[[ Task inputs, beginning ]]
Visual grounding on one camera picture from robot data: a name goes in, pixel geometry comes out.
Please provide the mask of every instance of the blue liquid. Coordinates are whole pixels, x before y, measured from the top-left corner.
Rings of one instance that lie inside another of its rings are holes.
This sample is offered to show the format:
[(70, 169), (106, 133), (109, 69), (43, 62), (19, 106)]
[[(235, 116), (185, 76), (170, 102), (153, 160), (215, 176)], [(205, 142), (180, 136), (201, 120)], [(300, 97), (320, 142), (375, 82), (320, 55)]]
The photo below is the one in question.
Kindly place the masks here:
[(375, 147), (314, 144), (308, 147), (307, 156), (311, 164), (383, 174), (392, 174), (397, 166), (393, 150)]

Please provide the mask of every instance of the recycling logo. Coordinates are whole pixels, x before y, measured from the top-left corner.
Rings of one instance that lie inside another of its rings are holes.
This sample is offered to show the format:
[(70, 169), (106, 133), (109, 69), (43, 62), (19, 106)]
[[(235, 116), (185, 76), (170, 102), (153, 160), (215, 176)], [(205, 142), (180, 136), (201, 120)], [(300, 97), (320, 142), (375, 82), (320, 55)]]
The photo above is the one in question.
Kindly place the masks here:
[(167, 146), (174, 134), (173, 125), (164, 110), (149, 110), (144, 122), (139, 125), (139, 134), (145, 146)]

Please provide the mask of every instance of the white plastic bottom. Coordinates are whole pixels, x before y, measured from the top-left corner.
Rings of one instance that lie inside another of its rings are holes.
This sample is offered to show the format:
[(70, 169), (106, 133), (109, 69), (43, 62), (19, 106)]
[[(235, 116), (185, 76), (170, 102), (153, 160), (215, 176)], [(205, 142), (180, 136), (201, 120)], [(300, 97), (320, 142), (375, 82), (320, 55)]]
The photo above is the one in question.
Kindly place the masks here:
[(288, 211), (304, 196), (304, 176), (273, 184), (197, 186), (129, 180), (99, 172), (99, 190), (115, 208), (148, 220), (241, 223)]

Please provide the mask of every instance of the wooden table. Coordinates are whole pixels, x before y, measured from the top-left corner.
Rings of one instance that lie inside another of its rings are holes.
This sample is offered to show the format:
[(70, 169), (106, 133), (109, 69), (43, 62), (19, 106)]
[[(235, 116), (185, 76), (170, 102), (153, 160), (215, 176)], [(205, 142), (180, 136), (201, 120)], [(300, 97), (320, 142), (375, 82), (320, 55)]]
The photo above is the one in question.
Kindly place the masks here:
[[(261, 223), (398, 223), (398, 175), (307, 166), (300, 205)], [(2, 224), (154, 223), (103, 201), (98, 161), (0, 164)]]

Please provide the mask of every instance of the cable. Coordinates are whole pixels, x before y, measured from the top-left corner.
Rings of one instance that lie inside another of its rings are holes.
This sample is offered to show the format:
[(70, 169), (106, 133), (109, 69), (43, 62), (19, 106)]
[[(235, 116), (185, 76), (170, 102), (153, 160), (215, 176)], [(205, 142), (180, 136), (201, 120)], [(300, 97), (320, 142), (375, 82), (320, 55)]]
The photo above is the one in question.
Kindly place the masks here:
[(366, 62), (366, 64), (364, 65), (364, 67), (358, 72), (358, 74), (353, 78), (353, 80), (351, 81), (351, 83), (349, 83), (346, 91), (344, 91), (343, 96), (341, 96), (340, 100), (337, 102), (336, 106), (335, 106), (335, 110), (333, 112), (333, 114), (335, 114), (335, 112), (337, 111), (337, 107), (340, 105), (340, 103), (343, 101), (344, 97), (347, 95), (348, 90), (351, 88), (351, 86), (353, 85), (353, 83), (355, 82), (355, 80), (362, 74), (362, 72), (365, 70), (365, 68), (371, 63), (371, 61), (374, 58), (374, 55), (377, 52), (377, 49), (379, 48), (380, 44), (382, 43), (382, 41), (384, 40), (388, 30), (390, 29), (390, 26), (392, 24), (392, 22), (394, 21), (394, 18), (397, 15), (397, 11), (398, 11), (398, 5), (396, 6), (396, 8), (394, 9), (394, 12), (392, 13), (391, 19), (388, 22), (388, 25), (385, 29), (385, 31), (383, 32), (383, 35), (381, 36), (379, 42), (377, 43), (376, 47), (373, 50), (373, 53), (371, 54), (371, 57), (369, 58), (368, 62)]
[[ Task inputs, end ]]
# [Instructions to follow]
Return every entry above with nothing altered.

# [Solved problem]
Visual grounding on one camera picture from robot data: a name goes in, pixel geometry comes out.
Please provide the mask of every instance of the blue liquid. Coordinates are whole pixels, x before y, measured from the top-left corner.
Rings of one instance that lie inside another of its rings are holes.
This sample is offered to show the format:
[(70, 169), (106, 133), (109, 69), (43, 62), (19, 106)]
[[(235, 116), (185, 76), (170, 102), (153, 160), (215, 176)], [(205, 142), (180, 136), (201, 120)], [(300, 97), (320, 142), (375, 82), (320, 55)]]
The photo below is the one in question.
Kindly place the masks here:
[(375, 147), (314, 144), (308, 147), (307, 156), (311, 164), (383, 174), (392, 174), (397, 166), (393, 150)]

Please provide the mask of every instance of the recycling logo. Coordinates are whole pixels, x before y, measured from the top-left corner.
Rings of one instance that lie inside another of its rings are holes.
This sample is offered to show the format:
[(70, 169), (106, 133), (109, 69), (43, 62), (19, 106)]
[[(235, 116), (185, 76), (170, 102), (153, 160), (215, 176)], [(205, 142), (180, 136), (201, 120)], [(300, 97), (320, 142), (375, 82), (320, 55)]]
The photo above is the one in question.
Kindly place the masks here:
[(167, 146), (174, 134), (173, 125), (164, 110), (149, 110), (144, 122), (139, 125), (139, 134), (145, 146)]

Please provide the mask of every instance of the white plastic bottom. Coordinates are whole pixels, x before y, measured from the top-left corner.
Rings of one instance that lie inside another of its rings are holes.
This sample is offered to show the format:
[(70, 169), (106, 133), (109, 69), (43, 62), (19, 106)]
[[(235, 116), (185, 76), (170, 102), (153, 160), (215, 176)], [(205, 142), (180, 136), (201, 120)], [(300, 97), (320, 142), (375, 82), (320, 55)]]
The photo above is the one in question.
Kindly place the masks here:
[(288, 211), (304, 196), (304, 176), (273, 184), (197, 186), (129, 180), (99, 172), (99, 190), (115, 208), (148, 220), (241, 223)]

Please provide the mask of every instance of the wooden table. Coordinates are whole pixels, x before y, measured from the top-left corner.
Rings of one instance that lie inside another of its rings are holes.
This sample is offered to show the format:
[(70, 169), (106, 133), (109, 69), (43, 62), (19, 106)]
[[(235, 116), (185, 76), (170, 102), (153, 160), (215, 176)], [(205, 142), (180, 136), (201, 120)], [(300, 97), (320, 142), (375, 82), (320, 55)]]
The photo above is the one in question.
Kindly place the masks here:
[[(261, 223), (398, 223), (398, 175), (307, 166), (300, 205)], [(2, 224), (154, 223), (103, 201), (98, 161), (0, 164)]]

Please provide the mask of every instance of the cable. Coordinates are whole pixels, x before y, measured from the top-left corner.
Rings of one instance that lie inside another of its rings are holes.
This sample is offered to show the format:
[(70, 169), (106, 133), (109, 69), (43, 62), (19, 106)]
[[(235, 116), (185, 76), (170, 102), (153, 160), (215, 176)], [(205, 142), (180, 136), (201, 120)], [(300, 97), (320, 142), (375, 82), (320, 55)]]
The photo above is the one in question.
Kindly place the masks here:
[(366, 62), (366, 64), (364, 65), (364, 67), (358, 72), (358, 74), (353, 78), (353, 80), (351, 81), (351, 83), (349, 83), (346, 91), (344, 91), (343, 96), (341, 96), (340, 100), (337, 102), (336, 106), (335, 106), (335, 110), (333, 112), (333, 114), (335, 114), (335, 112), (337, 111), (337, 107), (340, 105), (340, 103), (343, 101), (344, 97), (347, 95), (348, 90), (351, 88), (351, 86), (353, 85), (353, 83), (355, 82), (355, 80), (362, 74), (362, 72), (365, 70), (365, 68), (371, 63), (371, 61), (374, 58), (374, 55), (377, 52), (377, 49), (379, 48), (380, 44), (382, 43), (382, 41), (384, 40), (388, 30), (390, 29), (390, 26), (392, 24), (392, 22), (394, 21), (394, 18), (397, 15), (397, 11), (398, 11), (398, 5), (396, 6), (396, 8), (394, 9), (394, 12), (392, 13), (391, 19), (388, 22), (388, 25), (385, 29), (385, 31), (383, 32), (383, 35), (381, 36), (379, 42), (377, 43), (376, 47), (373, 50), (373, 53), (371, 54), (371, 57), (369, 58), (368, 62)]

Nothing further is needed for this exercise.